This project analyzes a transactional dataset from a UK-based online retailer from 2009 to 2011. The primary goal is to perform an in-depth exploratory data analysis (EDA) to identify key sales trends and to conduct RFM (Recency, Frequency, Monetary) analysis to segment the customer base. The final output is a set of actionable customer segments that can be used to inform targeted marketing strategies.
- What are the top-selling products and biggest markets by revenue?
- What is the trend of sales revenue over time?
- Who are our most valuable customers and which customers are at risk of churning?
- Programming Language: Python
- Data Manipulation: Pandas
- Data Visualization: Matplotlib, Seaborn
- Development Environment: VS Code, Jupyter Notebook
RFM analysis is a marketing and customer segmentation technique used to evaluate and group customers based on their purchasing behavior.
- R - Recency: How recently a customer made a purchase. (The more recent, the better — recent buyers are more likely to buy again.)
- F - Frequency: How often a customer makes a purchase. (Frequent buyers are usually more loyal and valuable.)
- M - How much money a customer spends in total. (High spenders contribute more revenue and are considered high-value customers.)
- Sales Performance:
The analysis revealed a significant upward trend in sales, with a pronounced peak in November of each year, likely due to holiday shopping.
The United Kingdom is by far the largest market, accounting for the vast majority of revenue.

- Customer Segmentation:
The customer base was segmented into distinct groups using RFM analysis. The distribution of these segments is as follows:

- Champions (Score: 555): Our most valuable and loyal customers. They buy frequently, recently, and spend the most.
- Potential Loyalists: Recent customers with average frequency and spending. They can be nurtured into Champions.
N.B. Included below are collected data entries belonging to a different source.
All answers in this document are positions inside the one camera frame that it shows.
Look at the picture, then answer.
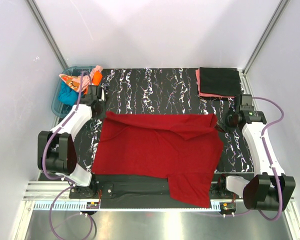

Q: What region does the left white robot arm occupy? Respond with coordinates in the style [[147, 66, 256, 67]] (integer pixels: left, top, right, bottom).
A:
[[37, 85, 108, 187]]

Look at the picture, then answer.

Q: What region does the pink printed t shirt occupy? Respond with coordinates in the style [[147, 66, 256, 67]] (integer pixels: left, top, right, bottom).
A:
[[59, 65, 103, 93]]

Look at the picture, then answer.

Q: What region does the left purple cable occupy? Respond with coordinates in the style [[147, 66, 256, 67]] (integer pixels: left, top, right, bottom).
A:
[[41, 70, 97, 240]]

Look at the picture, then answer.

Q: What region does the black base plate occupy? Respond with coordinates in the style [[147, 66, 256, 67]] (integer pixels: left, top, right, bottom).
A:
[[69, 173, 232, 212]]

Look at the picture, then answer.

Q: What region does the red t shirt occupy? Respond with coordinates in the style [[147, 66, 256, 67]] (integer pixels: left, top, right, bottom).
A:
[[91, 111, 224, 208]]

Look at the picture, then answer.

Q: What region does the blue t shirt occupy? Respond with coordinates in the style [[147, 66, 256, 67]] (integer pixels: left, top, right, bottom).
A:
[[58, 81, 79, 107]]

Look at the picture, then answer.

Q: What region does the blue plastic bin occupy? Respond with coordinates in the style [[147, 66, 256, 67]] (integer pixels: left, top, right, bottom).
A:
[[51, 66, 94, 119]]

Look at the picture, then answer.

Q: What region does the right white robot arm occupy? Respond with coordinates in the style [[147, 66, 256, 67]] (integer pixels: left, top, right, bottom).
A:
[[217, 109, 296, 213]]

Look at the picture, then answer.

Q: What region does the orange t shirt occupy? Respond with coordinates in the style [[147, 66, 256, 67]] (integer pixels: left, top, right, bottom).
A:
[[82, 71, 103, 95]]

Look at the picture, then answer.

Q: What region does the white slotted cable duct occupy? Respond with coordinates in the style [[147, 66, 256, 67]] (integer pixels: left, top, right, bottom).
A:
[[34, 201, 221, 211]]

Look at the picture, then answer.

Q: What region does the folded black t shirt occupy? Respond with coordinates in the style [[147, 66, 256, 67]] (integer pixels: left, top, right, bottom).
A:
[[199, 67, 242, 98]]

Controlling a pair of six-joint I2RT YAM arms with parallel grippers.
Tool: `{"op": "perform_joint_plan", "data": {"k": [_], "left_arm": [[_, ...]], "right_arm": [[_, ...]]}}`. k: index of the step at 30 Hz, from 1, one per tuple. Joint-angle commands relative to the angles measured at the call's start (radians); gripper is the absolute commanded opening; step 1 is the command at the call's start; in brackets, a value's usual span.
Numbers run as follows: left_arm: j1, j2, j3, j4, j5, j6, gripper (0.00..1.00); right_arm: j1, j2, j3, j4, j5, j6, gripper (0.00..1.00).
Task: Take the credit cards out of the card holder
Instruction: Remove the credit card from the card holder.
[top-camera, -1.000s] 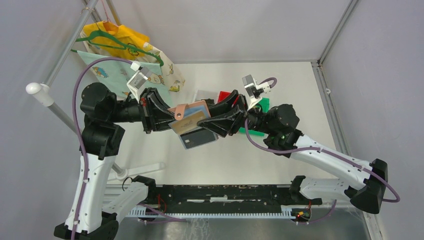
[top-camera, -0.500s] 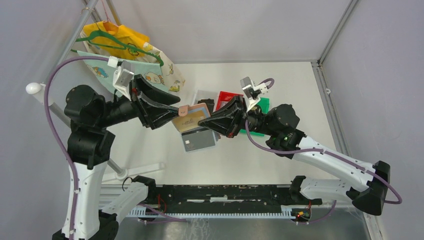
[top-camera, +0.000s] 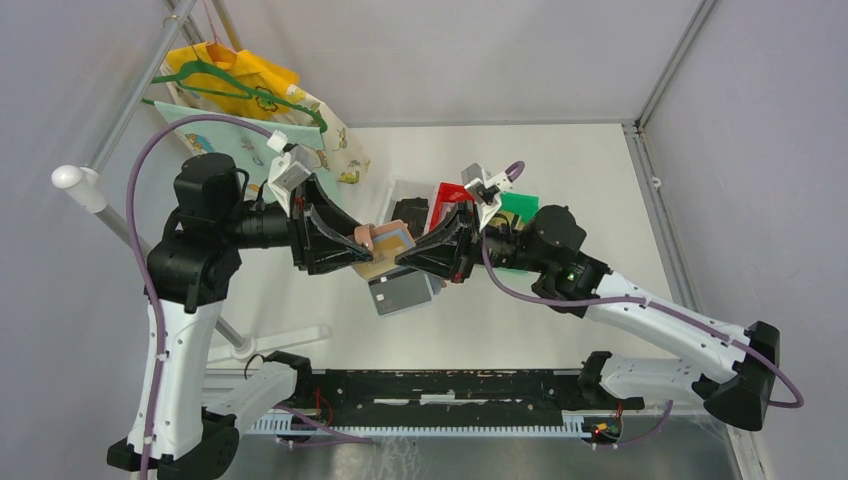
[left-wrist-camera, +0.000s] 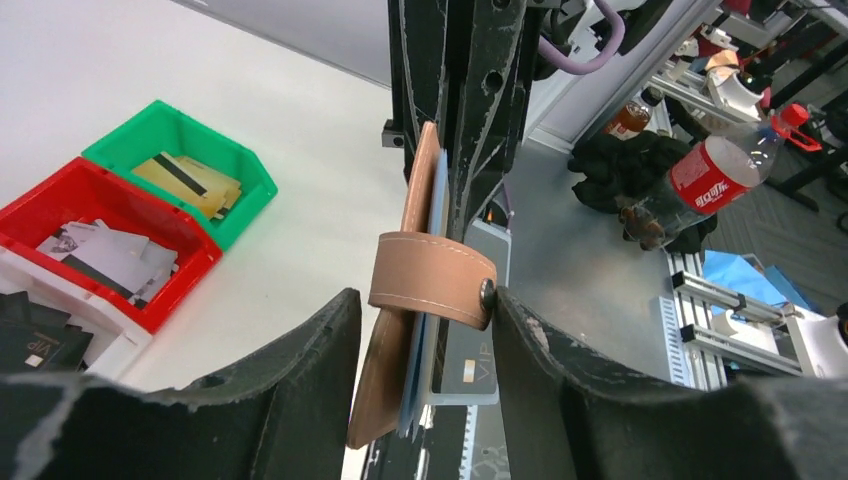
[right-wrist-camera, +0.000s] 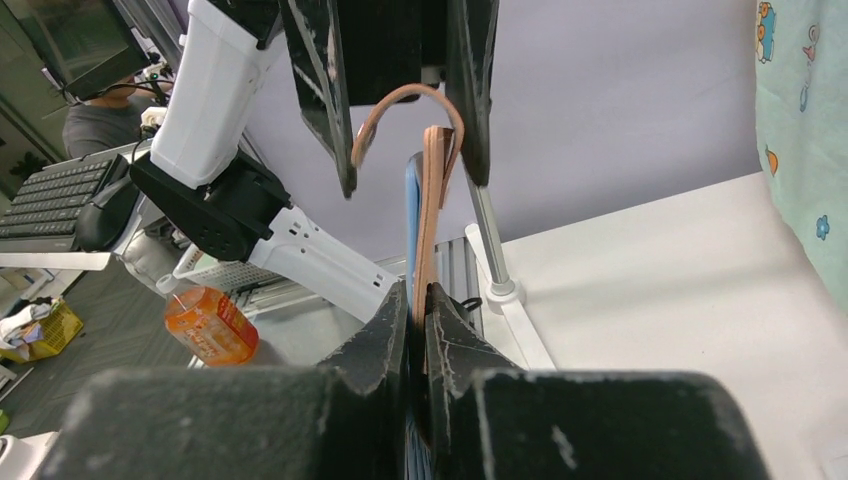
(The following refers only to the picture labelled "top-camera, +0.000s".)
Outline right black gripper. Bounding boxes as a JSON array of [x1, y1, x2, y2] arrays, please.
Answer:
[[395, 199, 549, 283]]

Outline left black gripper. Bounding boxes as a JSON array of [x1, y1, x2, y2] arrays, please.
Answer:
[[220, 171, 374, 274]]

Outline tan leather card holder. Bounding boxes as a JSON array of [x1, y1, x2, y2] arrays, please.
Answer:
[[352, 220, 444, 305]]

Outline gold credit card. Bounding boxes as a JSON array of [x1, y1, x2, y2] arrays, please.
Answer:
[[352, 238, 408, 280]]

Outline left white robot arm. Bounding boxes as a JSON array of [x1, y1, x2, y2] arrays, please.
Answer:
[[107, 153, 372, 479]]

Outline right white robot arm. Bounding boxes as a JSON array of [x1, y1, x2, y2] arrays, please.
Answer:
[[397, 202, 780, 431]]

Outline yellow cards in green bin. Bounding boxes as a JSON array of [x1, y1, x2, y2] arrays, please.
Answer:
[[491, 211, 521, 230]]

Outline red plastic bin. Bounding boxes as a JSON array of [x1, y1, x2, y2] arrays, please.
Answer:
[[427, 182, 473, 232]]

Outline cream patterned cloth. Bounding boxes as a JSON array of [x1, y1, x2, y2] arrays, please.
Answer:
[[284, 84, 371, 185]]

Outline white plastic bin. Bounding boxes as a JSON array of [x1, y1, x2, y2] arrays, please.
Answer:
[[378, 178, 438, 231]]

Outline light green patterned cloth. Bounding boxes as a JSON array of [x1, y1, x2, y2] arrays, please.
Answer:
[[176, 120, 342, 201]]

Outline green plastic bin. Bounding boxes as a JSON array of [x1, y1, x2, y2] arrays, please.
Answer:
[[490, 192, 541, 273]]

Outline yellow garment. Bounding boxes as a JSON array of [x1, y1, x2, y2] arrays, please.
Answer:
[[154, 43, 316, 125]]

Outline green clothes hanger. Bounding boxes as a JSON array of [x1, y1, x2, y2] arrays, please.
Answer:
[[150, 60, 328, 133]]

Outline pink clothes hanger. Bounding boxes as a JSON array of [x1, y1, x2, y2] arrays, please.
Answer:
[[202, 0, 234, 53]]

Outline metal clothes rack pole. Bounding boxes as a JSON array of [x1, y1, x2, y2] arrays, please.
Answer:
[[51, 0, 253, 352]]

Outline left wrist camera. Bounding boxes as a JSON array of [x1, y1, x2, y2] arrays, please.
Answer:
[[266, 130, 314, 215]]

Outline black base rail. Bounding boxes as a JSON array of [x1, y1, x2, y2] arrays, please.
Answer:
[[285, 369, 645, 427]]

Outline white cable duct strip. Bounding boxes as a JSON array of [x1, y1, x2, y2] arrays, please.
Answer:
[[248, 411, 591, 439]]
- Hibernating (Score: 111-222): Customers who have not purchased in a long time. They represent a significant portion of the customer base and could be targeted with re-engagement campaigns.
- Clone this repository.
- Create a virtual environment: python3 -m venv venv
- Activate it: source venv/bin/activate
- Install the required libraries: pip install pandas matplotlib seaborn openpyxl jupyter
- Run the Jupyter Notebook 01-Data-Exploration.ipynb.